I wonder if my version was replaced with a version that doesn't support
SSL somewhere along the line (eg. updates to potato replacing the
version I installed from woody).


    Brendan> yeah, none too helpful: 

Yuck. This is the case I hate. It looks like your stack is getting
corrupted somewhere along the line, otherwise it should
always have "main" at the top.

This is typically caused by a buffer over run error. The only way I
have found to diagnose these problems is to single step all the way
through, and check the stack and/or local variables at each stack
frame each time. (anyone have any better ideas?)

Looking at the raw hex dump of the stack might help too, if you have
too much spare time <grin>.

(don't get confused via certain compiler optimisations; For instance I
found out the hard way that the compiler doesn't bother to maintain
local register variables if they aren't referenced anymore...)

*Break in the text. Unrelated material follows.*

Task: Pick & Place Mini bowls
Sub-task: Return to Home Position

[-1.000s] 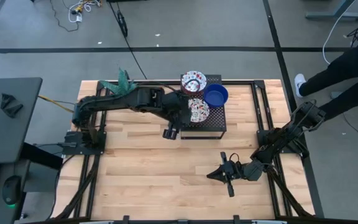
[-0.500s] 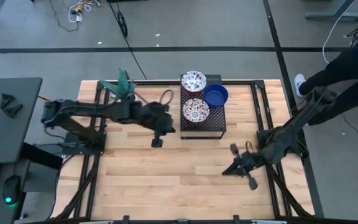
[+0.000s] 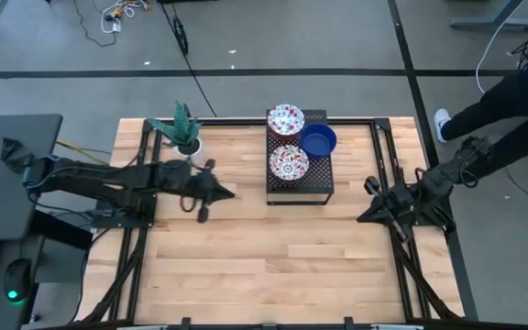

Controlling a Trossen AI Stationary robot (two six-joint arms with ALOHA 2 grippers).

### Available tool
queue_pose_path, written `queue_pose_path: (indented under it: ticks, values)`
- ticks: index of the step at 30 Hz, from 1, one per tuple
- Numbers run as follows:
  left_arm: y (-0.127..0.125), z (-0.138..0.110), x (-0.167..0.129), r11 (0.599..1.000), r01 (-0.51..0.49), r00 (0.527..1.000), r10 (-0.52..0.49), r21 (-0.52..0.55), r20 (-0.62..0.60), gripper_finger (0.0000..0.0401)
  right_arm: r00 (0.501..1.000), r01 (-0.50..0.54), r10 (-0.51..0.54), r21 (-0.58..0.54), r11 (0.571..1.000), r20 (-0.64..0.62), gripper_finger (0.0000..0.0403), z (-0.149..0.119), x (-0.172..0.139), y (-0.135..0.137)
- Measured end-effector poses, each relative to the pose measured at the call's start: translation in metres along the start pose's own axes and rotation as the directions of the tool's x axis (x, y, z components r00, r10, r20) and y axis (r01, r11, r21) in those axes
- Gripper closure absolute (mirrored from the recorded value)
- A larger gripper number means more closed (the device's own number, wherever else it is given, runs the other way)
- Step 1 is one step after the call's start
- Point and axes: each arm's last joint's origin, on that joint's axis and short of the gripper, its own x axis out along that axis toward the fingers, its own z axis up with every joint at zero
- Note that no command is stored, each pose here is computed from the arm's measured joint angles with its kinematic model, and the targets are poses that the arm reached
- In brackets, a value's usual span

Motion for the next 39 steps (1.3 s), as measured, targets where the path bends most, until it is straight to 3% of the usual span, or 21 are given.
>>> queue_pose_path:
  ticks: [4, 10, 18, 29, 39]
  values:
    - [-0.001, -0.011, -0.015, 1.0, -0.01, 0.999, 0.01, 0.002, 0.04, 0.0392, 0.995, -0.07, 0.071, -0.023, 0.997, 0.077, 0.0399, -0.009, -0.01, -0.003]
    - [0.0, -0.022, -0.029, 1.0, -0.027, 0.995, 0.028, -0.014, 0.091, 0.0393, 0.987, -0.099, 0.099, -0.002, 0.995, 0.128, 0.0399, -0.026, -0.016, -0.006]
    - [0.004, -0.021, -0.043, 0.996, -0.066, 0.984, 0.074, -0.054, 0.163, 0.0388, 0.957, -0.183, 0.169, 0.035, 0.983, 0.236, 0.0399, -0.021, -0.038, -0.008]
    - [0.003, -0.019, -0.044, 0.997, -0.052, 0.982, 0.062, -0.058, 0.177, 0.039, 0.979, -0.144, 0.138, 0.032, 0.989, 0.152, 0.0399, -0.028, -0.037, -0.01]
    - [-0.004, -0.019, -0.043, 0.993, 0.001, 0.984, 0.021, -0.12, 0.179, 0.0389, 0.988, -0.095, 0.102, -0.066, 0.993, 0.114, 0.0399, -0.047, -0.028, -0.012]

    Brendan> The debugger does work for some binaries - I did a quick
    Brendan> helloworld test. I'd guess it's a bug in dynamic linking,
    Brendan> probably due to some difference between the machine the
    Brendan> libraries were compiled on and my own. So I'm going to
    Brendan> recompile the libraries named in ldd ./mutt from the
    Brendan> debian source packages and see if that helps - then it's
    Brendan> recompile libc and finally gdb. So it might be a little
    Brendan> while...

Could be the case, I am somewhat skeptical though.

    Brendan> OTOH maybe it's because I'm using libc6-i686 - I'll try
    Brendan> uninstalling that and see if it helps...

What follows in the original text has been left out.